Your reply must consist of the data below, reproduced character for character.

> [Data segment]
━━━━━━━━━━━━━━━━
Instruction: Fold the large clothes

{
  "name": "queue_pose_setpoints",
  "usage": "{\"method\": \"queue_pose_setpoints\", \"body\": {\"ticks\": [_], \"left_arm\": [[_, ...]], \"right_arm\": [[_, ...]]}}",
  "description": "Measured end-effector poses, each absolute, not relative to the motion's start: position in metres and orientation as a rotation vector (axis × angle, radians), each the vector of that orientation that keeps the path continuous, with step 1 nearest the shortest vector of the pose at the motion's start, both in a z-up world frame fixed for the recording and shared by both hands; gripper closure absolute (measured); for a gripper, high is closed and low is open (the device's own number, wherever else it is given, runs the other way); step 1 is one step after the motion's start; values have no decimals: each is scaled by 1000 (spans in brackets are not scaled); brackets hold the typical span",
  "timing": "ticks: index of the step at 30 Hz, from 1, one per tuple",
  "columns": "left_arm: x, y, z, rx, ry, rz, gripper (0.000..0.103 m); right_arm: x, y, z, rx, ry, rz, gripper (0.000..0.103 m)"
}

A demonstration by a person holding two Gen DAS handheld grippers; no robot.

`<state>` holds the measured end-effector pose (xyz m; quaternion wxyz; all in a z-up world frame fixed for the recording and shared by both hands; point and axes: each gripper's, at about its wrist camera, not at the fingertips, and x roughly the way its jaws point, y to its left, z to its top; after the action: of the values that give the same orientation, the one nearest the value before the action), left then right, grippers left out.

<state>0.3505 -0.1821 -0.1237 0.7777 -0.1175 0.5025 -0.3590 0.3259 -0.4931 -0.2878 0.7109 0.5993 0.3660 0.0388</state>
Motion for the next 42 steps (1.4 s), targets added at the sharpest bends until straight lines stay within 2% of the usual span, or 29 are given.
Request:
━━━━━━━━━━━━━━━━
> [Solution for this exercise]
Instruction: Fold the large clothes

{
  "name": "queue_pose_setpoints",
  "usage": "{\"method\": \"queue_pose_setpoints\", \"body\": {\"ticks\": [_], \"left_arm\": [[_, ...]], \"right_arm\": [[_, ...]]}}",
  "description": "Measured end-effector poses, each absolute, not relative to the motion's start: position in metres and orientation as a rotation vector (axis × angle, radians), each the vector of that orientation that keeps the path continuous, with step 1 nearest the shortest vector of the pose at the motion's start, both in a z-up world frame fixed for the recording and shared by both hands; gripper closure absolute (measured); for a gripper, high is closed and low is open (the device's own number, wherever else it is given, runs the other way); step 1 is one step after the motion's start; values have no decimals: each is scaled by 1000 (spans in brackets are not scaled); brackets hold the typical span",
  "timing": "ticks: index of the step at 30 Hz, from 1, one per tuple",
  "columns": "left_arm: x, y, z, rx, ry, rz, gripper (0.000..0.103 m); right_arm: x, y, z, rx, ry, rz, gripper (0.000..0.103 m)"
}

A demonstration by a person holding two Gen DAS handheld grippers; no robot.

`<state>` holds the measured end-effector pose (xyz m; quaternion wxyz; all in a z-up world frame fixed for the recording and shared by both hands; point and axes: each gripper's, at about its wrist camera, not at the fingertips, and x roughly the way its jaws point, y to its left, z to its top; after the action: of the values that give the same orientation, the one nearest the value before the action), left then right, grippers left out.

<state>0.3505 -0.1821 -0.1237 0.7777 -0.1175 0.5025 -0.3590 0.3259 -0.4931 -0.2878 0.7109 0.5993 0.3660 0.0388</state>
Motion for the next 42 steps (1.4 s), targets added at the sharpest bends until straight lines stay within 2% of the usual span, or 29 are given.
Request:

There is no more to add to the answer.